#### Supplied data:
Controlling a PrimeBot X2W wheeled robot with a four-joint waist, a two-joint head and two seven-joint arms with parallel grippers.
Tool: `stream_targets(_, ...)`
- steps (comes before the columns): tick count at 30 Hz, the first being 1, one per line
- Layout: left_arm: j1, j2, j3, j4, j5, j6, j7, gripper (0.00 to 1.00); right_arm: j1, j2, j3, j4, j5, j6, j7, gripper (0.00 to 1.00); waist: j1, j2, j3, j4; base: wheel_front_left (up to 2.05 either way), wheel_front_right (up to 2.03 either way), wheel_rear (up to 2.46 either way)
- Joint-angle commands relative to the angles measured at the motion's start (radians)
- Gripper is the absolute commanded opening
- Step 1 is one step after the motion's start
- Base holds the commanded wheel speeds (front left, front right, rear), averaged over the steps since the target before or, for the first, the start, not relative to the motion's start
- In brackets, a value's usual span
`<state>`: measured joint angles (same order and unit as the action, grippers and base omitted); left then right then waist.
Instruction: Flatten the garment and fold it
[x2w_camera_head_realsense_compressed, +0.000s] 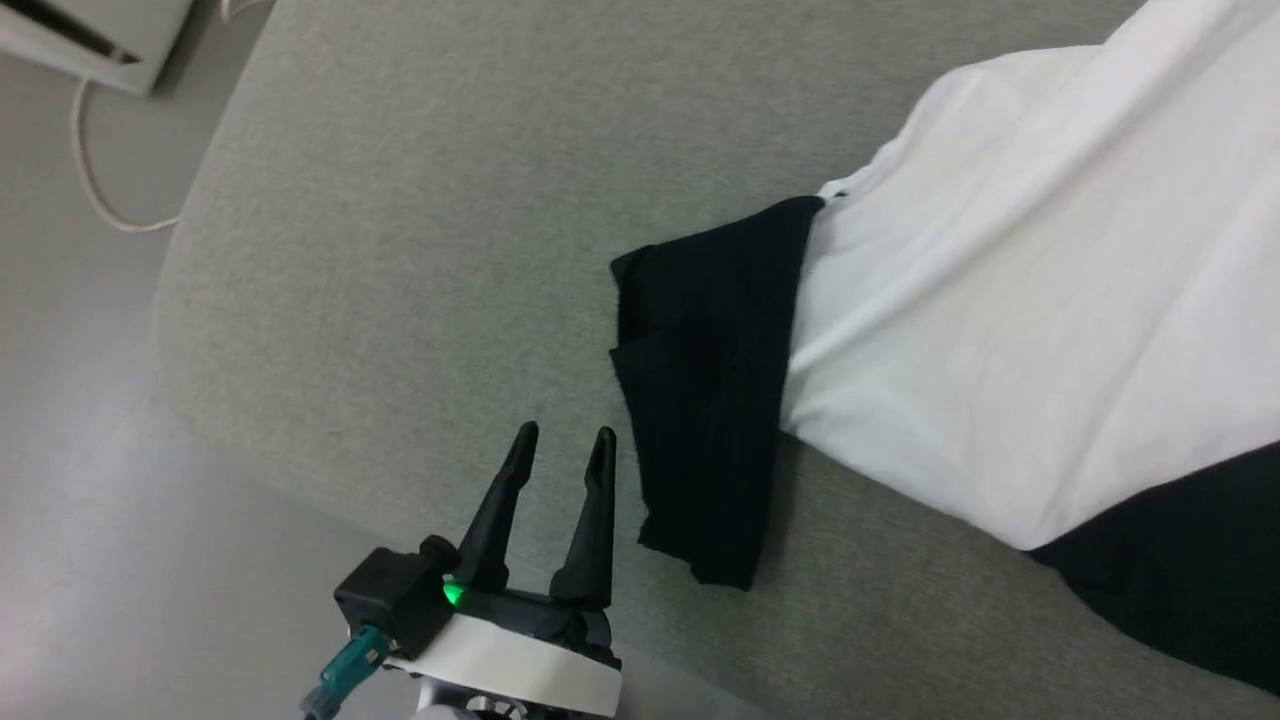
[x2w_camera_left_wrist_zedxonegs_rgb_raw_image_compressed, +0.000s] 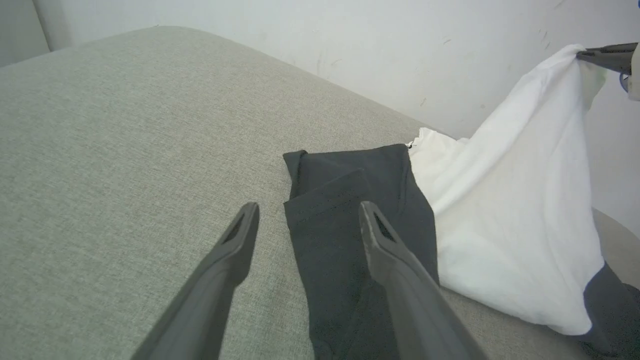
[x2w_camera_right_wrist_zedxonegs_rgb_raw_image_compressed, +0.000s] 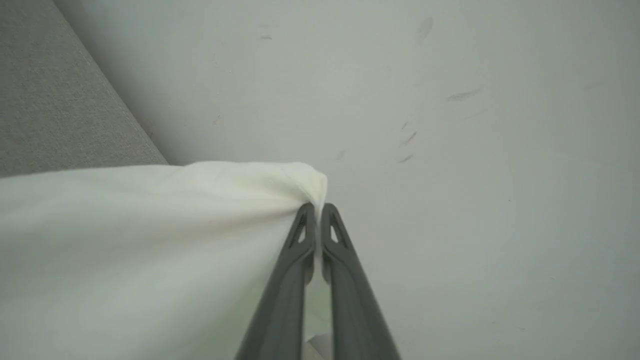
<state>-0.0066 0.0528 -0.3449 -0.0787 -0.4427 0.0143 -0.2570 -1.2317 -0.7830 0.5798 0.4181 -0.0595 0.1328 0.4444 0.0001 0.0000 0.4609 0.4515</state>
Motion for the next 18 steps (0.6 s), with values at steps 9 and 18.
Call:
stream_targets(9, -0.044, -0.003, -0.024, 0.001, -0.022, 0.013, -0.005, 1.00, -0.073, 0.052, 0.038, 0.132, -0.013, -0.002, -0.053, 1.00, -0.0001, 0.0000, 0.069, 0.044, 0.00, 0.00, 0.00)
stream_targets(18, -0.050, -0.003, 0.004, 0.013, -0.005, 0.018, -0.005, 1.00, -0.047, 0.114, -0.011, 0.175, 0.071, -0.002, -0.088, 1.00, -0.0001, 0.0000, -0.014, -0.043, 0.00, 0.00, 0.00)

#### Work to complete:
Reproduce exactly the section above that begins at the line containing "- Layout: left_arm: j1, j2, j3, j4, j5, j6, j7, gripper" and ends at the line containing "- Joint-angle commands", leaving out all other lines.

#### Exercise solution:
- Layout: left_arm: j1, j2, j3, j4, j5, j6, j7, gripper (0.00 to 1.00); right_arm: j1, j2, j3, j4, j5, j6, j7, gripper (0.00 to 1.00); waist: j1, j2, j3, j4; base: wheel_front_left (up to 2.05 either way), wheel_front_right (up to 2.03 either way), wheel_rear (up to 2.46 either way)
- Joint-angle commands relative to the angles measured at the motion's start (radians)

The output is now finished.